▶ What the task asks
Would you retype the listing below word for word, without any of its pictures?

▶ Task inputs
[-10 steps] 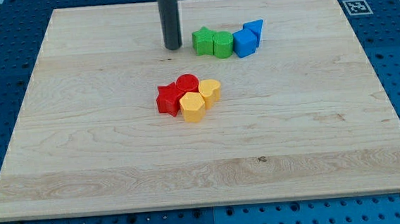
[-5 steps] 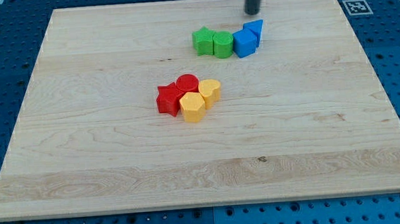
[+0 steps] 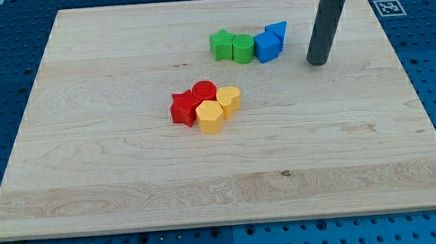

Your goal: Slide the blue cube up and a bit left

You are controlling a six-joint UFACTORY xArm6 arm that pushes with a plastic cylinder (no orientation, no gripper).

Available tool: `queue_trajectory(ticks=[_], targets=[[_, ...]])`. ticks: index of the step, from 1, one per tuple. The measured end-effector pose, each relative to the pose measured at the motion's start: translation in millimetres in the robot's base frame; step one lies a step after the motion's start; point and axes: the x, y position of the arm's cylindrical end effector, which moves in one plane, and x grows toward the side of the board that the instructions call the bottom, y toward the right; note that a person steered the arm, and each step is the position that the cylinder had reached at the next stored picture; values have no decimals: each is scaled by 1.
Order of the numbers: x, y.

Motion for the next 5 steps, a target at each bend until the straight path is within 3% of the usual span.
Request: queue_trajectory(ticks=[1,5], targets=[[6,-31],[-59,-76]])
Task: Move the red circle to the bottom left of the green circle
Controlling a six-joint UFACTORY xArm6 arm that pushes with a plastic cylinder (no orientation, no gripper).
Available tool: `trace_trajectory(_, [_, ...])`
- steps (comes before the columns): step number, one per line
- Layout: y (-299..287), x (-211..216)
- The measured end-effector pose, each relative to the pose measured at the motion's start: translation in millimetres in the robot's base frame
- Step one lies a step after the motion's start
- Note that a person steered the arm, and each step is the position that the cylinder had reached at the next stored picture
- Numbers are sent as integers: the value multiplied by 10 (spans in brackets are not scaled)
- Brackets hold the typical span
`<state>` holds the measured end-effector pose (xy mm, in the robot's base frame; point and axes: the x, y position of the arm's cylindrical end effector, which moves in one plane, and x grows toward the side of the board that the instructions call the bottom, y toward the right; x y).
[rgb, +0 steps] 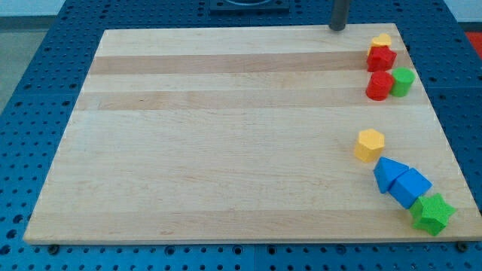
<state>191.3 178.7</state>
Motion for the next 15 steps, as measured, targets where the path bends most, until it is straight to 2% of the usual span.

▶ Exercise answer
[-10 steps] 
[-5 steps] 
[+0 steps] 

Your goal: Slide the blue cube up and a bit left

You are controlling a six-joint UFACTORY xArm6 arm that pushes with a plastic cylinder (no orientation, no gripper).

Available tool: `queue_trajectory(ticks=[_], targets=[[_, ...]])`. ticks: index of the step, from 1, one per tuple. The measured end-effector pose, each relative to the pose measured at the motion's start: translation in millimetres in the robot's base frame; step one lies a step after the motion's start; point and axes: the x, y position of the arm's cylindrical end effector, which moves in one plane, and x grows toward the side of the board that the instructions call the bottom, y toward the right; note that a person steered the arm, and each step is the position that the cylinder had reached at the next stored picture; values have no decimals: each is scaled by 1.
Order of the numbers: x, y.

Motion for the next 5 steps, a target at each bend until the straight path is within 3% of the usual span.
Request: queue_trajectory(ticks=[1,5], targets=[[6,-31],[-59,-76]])
Task: Move the red circle to the bottom left of the green circle
Controlling a six-joint UFACTORY xArm6 arm that pushes with a plastic cylinder (no orientation, no gripper).
Available tool: `trace_trajectory(_, [_, ...])`
- steps (comes before the columns): step number, one per line
- Layout: y (-299..287), x (-211..216)
- The measured end-effector pose, each relative to the pose measured at the motion's start: translation in millimetres in the robot's base frame
- Step one lies a step after the motion's start
- Note that a person steered the arm, and each step is the position that the cylinder had reached at the next stored picture
- Numbers are sent as integers: the value multiplied by 10 (spans in brackets are not scaled)
- Brackets hold the typical span
`<state>` holds the measured end-effector pose (xy mm, in the robot's base frame; point and axes: the x, y position of the arm's cylindrical end effector, which moves in one plane, and x grows toward the side of the board that the instructions call the bottom, y toward the right; x y).
[rgb, +0 steps] 
<state>191.3 178.7</state>
Motion for the next 15 steps, as measured, targets where the path bends most, until it is straight to 2% of the usual span.

This exercise is complete.